| Task brief |
Find the line containing "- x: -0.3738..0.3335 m" in the records below. Copy exactly that line and each one after it, ending at the line containing "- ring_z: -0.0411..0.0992", and nothing more.

━━━━━━━━

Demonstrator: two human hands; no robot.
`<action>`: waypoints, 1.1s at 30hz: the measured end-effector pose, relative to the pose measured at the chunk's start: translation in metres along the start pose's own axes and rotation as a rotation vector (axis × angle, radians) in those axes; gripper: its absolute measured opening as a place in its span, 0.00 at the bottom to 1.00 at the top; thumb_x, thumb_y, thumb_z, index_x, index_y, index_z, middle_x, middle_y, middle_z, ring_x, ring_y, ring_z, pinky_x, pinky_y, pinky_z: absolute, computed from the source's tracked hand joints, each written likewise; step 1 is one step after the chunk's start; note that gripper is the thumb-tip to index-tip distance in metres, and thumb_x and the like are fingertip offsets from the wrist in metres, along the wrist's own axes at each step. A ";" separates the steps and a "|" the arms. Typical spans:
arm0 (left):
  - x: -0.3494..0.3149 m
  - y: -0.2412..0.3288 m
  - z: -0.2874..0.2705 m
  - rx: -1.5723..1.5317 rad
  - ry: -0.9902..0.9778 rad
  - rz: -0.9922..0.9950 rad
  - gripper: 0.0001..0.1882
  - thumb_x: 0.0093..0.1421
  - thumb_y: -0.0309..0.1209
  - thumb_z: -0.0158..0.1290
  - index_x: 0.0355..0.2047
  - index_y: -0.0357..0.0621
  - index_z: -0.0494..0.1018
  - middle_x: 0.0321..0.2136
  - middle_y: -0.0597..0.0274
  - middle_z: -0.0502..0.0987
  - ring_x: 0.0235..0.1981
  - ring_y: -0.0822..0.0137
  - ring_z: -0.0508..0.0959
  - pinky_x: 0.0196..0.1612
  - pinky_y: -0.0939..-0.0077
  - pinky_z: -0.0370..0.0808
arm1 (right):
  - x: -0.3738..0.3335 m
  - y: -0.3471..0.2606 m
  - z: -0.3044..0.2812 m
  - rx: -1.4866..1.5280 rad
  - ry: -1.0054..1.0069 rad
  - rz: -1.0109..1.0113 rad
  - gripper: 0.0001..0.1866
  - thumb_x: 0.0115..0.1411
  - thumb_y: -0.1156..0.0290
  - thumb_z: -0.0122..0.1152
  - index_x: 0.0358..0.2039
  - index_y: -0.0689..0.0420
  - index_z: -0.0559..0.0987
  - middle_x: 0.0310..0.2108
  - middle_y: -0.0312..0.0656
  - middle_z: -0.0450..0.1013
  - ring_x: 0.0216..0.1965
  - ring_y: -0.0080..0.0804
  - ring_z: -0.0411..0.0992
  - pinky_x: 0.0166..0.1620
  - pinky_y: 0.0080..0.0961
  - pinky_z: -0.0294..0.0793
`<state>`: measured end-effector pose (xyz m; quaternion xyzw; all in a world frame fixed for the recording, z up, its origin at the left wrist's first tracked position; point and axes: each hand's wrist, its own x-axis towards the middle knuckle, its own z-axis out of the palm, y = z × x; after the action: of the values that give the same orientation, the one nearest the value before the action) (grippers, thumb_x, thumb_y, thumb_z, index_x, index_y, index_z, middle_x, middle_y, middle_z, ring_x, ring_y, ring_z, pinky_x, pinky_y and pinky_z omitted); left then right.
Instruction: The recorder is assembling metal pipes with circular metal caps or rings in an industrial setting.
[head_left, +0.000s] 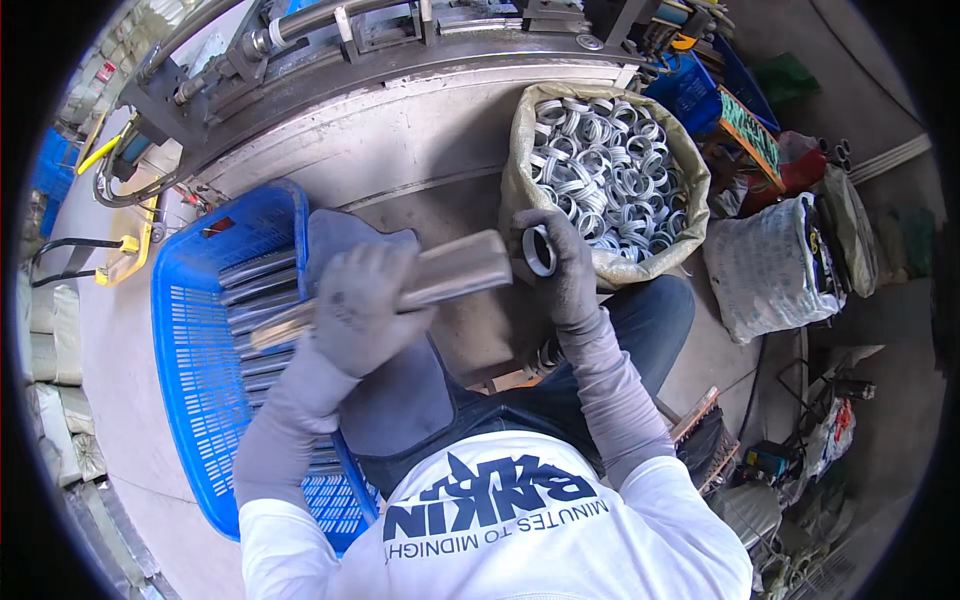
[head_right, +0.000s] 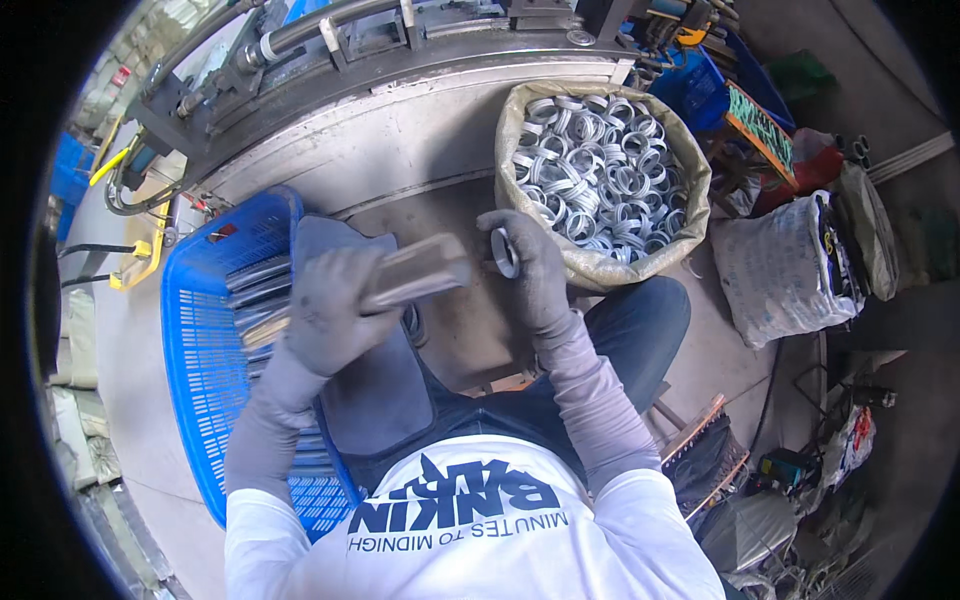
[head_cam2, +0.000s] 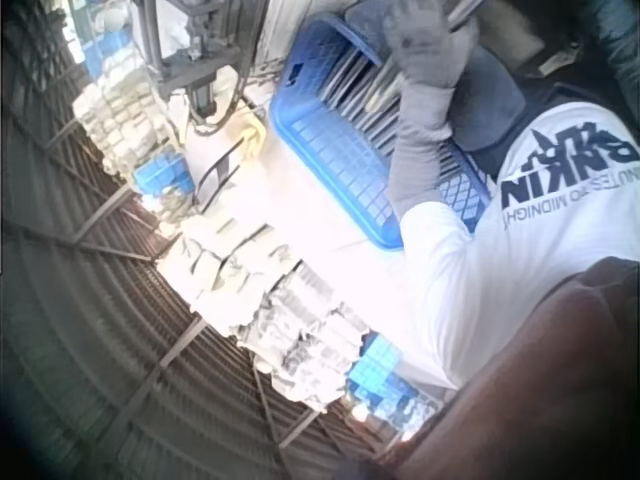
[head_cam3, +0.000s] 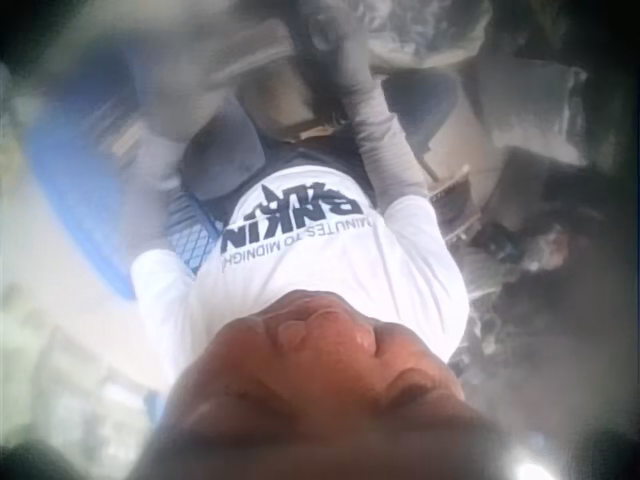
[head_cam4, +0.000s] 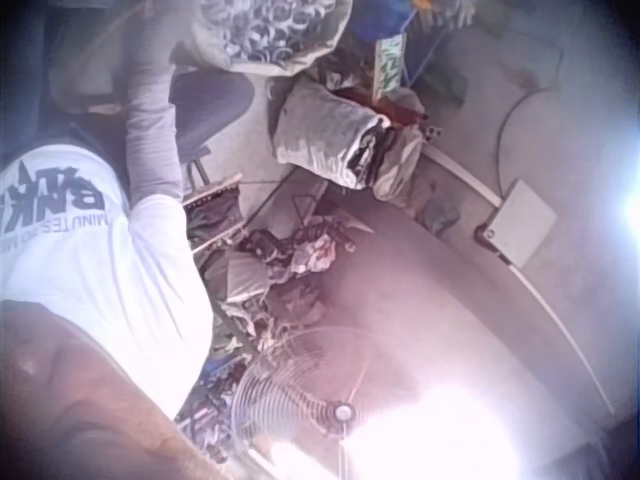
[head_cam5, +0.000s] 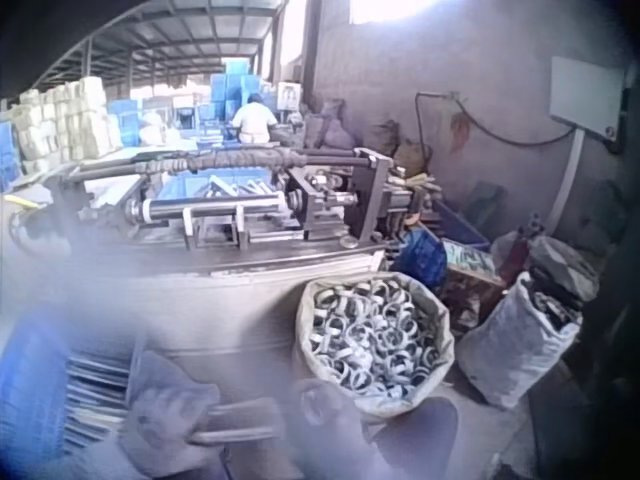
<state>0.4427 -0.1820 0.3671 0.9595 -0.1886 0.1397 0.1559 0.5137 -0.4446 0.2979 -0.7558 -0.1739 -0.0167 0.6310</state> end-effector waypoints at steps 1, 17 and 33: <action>0.007 0.007 0.012 -0.009 -0.035 0.047 0.31 0.47 0.38 0.68 0.52 0.42 0.74 0.40 0.51 0.80 0.41 0.49 0.80 0.46 0.55 0.75 | -0.001 0.008 0.004 -0.094 0.033 -0.108 0.14 0.71 0.71 0.48 0.47 0.62 0.81 0.39 0.43 0.79 0.39 0.34 0.79 0.46 0.27 0.77; 0.019 0.024 0.051 0.196 -0.286 -0.027 0.32 0.47 0.42 0.69 0.50 0.44 0.71 0.38 0.57 0.78 0.41 0.55 0.80 0.46 0.58 0.75 | -0.010 0.026 0.032 -0.200 0.156 -0.147 0.18 0.73 0.67 0.40 0.42 0.63 0.80 0.39 0.49 0.78 0.41 0.44 0.77 0.49 0.36 0.75; -0.070 -0.012 0.078 -0.958 0.287 -0.508 0.21 0.73 0.33 0.52 0.61 0.33 0.71 0.54 0.50 0.77 0.54 0.58 0.76 0.60 0.64 0.73 | 0.011 0.044 -0.015 -0.356 0.325 -0.434 0.28 0.55 0.65 0.73 0.55 0.62 0.77 0.44 0.52 0.80 0.44 0.53 0.80 0.50 0.39 0.79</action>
<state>0.4016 -0.1766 0.2703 0.7680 0.0292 0.1258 0.6273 0.5392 -0.4627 0.2619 -0.7871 -0.2225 -0.3015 0.4900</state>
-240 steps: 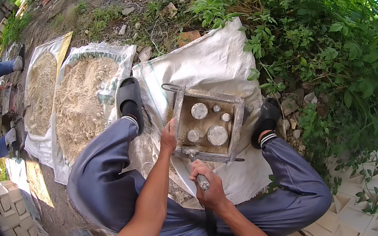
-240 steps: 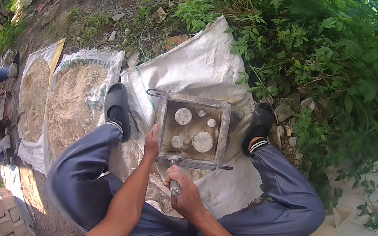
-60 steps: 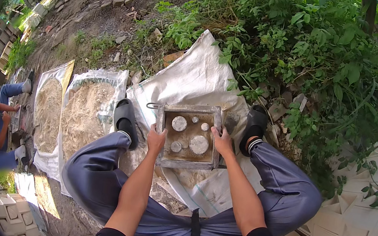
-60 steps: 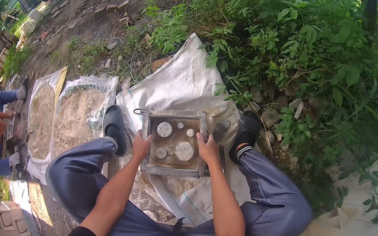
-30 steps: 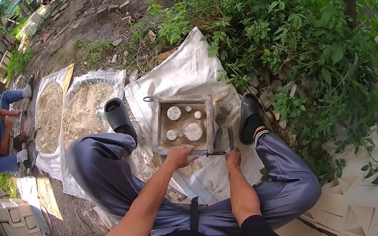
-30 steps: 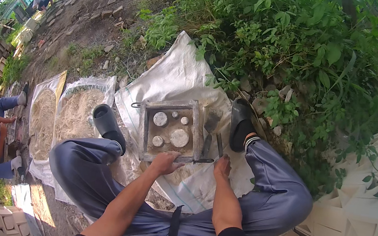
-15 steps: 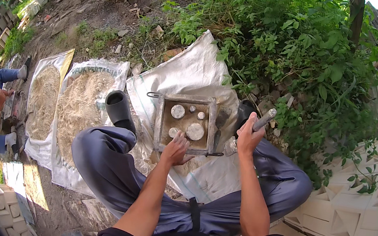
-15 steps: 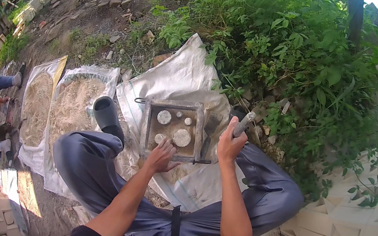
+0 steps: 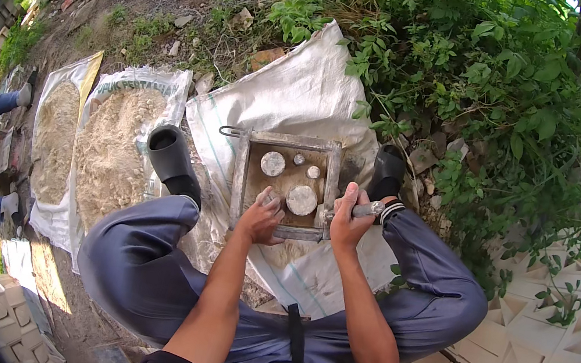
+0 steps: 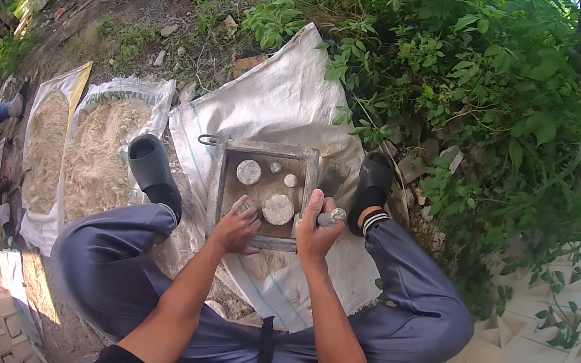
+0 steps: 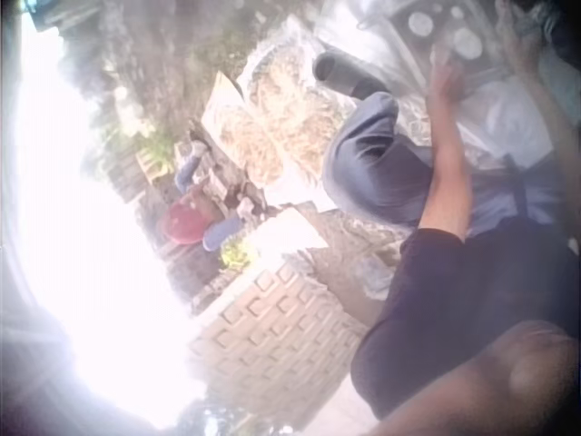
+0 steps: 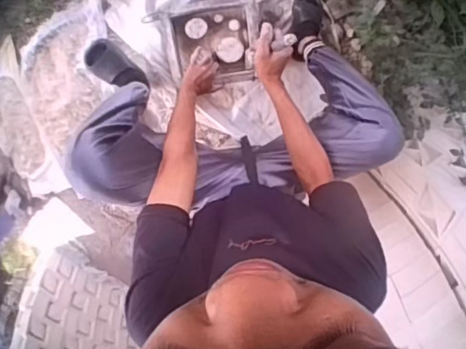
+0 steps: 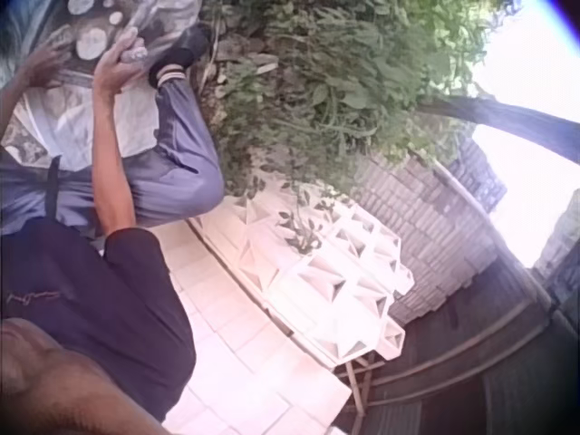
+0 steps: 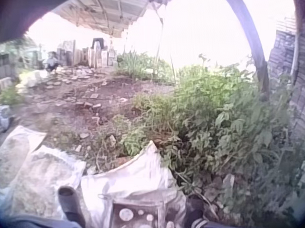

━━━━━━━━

| Exercise result |
  - x: -0.3738..0.3335 m
  - y: -0.3471..0.2606 m
  - z: -0.3044..0.2812 m
  - rx: -1.4866..1.5280 rad
  - ry: -1.0054..1.0069 rad
  - rz: -1.0109..1.0113 rad
  - gripper: 0.0001..0.1866
  - thumb_x: 0.0115..0.1411
  - thumb_y: -0.1156..0.0290
  - thumb_z: -0.0122..0.1152
  - index_x: 0.0358..0.2039
  - index_y: -0.0689..0.0420
  - index_z: -0.0559..0.0987
  - middle_x: 0.0310..0.2108
  - middle_y: -0.0312..0.0656
  - middle_z: -0.0450..0.1013
  - ring_x: 0.0216..0.1965
  - ring_y: -0.0080..0.0804
  - ring_z: -0.0411..0.0992

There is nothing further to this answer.